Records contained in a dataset
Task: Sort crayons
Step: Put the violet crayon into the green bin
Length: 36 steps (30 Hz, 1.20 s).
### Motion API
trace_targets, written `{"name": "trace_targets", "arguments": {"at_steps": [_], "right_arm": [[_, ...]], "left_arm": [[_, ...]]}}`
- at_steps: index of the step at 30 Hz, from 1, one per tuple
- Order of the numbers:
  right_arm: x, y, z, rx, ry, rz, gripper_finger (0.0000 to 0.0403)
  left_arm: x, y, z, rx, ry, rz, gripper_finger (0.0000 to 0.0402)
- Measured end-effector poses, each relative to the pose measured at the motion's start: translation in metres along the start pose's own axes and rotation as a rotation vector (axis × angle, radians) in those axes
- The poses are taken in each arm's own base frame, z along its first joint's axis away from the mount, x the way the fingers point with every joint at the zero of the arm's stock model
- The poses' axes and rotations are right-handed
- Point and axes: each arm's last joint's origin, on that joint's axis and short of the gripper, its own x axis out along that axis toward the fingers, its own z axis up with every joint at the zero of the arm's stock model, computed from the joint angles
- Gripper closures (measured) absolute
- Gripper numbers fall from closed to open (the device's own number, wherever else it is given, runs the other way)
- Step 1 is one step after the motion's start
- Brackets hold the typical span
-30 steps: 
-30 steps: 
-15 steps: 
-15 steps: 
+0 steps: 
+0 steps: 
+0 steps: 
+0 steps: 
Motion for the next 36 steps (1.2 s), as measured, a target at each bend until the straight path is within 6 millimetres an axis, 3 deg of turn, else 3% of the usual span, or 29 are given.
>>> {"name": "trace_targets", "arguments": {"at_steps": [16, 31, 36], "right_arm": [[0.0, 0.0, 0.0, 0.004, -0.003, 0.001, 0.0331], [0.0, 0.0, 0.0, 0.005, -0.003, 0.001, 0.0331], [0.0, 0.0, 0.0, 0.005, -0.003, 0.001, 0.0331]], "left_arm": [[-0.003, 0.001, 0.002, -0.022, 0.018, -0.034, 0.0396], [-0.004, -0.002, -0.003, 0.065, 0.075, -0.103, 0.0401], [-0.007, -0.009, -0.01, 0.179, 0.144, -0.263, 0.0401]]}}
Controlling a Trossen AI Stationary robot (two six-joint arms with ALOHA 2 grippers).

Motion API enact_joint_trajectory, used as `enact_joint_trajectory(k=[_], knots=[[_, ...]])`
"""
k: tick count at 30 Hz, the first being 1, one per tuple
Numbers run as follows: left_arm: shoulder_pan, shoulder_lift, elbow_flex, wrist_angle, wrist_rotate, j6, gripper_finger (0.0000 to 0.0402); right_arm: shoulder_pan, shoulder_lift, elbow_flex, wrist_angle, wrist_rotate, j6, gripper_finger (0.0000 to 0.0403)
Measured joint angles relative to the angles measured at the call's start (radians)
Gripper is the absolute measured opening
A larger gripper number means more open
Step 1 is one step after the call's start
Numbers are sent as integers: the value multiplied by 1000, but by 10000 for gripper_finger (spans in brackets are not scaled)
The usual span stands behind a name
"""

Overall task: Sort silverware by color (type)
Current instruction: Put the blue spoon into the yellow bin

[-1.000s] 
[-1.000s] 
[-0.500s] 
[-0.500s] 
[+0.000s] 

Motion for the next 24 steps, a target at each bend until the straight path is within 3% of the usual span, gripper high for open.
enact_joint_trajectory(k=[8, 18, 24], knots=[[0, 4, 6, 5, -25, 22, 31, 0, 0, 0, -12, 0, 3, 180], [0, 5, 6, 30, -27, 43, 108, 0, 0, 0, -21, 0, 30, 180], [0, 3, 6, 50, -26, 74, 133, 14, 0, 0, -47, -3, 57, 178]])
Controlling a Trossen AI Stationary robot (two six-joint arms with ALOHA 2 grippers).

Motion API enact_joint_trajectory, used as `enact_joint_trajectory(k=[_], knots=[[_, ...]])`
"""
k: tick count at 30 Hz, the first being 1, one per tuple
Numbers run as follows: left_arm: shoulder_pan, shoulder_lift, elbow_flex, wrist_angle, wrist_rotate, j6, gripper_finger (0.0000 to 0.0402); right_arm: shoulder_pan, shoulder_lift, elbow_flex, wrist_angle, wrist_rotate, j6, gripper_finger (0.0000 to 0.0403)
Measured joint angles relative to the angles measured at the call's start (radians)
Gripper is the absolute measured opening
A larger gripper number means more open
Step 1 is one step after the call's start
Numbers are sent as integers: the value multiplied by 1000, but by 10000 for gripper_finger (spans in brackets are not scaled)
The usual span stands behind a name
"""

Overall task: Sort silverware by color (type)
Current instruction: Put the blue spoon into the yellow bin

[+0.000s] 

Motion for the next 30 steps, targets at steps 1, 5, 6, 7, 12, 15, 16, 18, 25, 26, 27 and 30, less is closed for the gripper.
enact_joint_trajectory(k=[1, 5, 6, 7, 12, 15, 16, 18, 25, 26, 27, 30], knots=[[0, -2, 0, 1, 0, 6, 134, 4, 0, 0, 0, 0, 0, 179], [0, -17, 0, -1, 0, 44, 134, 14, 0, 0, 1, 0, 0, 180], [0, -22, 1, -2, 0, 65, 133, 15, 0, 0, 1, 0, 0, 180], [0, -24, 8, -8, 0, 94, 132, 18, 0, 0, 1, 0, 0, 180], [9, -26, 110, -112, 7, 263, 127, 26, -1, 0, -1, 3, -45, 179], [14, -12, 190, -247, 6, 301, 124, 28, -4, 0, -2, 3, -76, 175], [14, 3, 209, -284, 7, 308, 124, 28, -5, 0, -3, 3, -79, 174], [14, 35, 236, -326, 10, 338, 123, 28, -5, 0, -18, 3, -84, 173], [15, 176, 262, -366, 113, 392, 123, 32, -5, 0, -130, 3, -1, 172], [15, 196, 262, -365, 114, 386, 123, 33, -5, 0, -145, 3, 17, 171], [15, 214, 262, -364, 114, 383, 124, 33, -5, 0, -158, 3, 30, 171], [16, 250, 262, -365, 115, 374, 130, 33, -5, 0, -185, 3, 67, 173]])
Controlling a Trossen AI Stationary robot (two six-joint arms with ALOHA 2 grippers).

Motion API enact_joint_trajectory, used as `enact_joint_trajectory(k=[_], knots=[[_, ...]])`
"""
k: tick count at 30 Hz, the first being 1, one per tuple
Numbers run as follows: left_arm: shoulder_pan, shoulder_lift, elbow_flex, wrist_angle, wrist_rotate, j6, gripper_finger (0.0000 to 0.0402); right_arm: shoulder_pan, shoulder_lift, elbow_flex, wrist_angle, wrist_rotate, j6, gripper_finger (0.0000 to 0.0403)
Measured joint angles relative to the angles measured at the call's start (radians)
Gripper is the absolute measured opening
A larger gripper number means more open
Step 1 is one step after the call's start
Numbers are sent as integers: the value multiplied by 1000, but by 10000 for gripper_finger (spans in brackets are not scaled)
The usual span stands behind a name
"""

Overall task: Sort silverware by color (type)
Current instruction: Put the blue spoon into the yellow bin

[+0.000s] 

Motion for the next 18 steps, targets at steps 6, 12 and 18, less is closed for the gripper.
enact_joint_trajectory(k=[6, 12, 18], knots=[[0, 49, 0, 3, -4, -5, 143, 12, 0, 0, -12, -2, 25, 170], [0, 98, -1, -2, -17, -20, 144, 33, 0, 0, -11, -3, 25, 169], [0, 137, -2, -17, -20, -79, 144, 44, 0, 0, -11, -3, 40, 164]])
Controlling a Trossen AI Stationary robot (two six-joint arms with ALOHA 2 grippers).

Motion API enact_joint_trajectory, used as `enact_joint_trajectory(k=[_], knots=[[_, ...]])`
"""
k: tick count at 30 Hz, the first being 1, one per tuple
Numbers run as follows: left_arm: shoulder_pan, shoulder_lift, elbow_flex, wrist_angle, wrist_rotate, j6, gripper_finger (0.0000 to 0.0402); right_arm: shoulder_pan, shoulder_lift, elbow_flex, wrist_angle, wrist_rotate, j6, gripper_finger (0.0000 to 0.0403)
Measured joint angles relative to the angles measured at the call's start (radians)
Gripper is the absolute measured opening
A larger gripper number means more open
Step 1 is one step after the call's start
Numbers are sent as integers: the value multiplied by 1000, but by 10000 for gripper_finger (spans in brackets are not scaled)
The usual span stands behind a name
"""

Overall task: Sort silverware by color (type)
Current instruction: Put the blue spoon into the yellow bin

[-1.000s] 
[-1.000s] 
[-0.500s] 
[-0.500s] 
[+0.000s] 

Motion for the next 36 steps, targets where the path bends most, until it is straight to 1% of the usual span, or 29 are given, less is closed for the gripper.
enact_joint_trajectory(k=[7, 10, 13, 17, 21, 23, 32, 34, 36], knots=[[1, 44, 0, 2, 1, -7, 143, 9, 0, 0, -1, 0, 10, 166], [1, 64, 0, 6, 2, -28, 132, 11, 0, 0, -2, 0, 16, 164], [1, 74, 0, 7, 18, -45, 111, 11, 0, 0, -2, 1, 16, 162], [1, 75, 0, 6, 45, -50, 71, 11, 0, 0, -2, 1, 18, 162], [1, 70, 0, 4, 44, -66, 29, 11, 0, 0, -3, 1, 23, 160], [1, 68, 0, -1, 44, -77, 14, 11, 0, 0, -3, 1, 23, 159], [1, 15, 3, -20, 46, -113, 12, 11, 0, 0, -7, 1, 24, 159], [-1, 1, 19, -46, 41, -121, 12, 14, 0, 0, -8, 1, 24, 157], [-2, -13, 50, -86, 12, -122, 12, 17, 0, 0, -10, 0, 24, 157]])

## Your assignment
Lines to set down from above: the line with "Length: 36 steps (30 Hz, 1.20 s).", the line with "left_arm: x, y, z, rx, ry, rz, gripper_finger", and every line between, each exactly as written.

## Task solution
Length: 36 steps (30 Hz, 1.20 s).
### Motion API
trace_targets, written `{"name": "trace_targets", "arguments": {"at_steps": [_], "right_arm": [[_, ...]], "left_arm": [[_, ...]]}}`
- at_steps: index of the step at 30 Hz, from 1, one per tuple
- Order of the numbers:
  right_arm: x, y, z, rx, ry, rz, gripper_finger (0.0000 to 0.0403)
  left_arm: x, y, z, rx, ry, rz, gripper_finger (0.0000 to 0.0402)

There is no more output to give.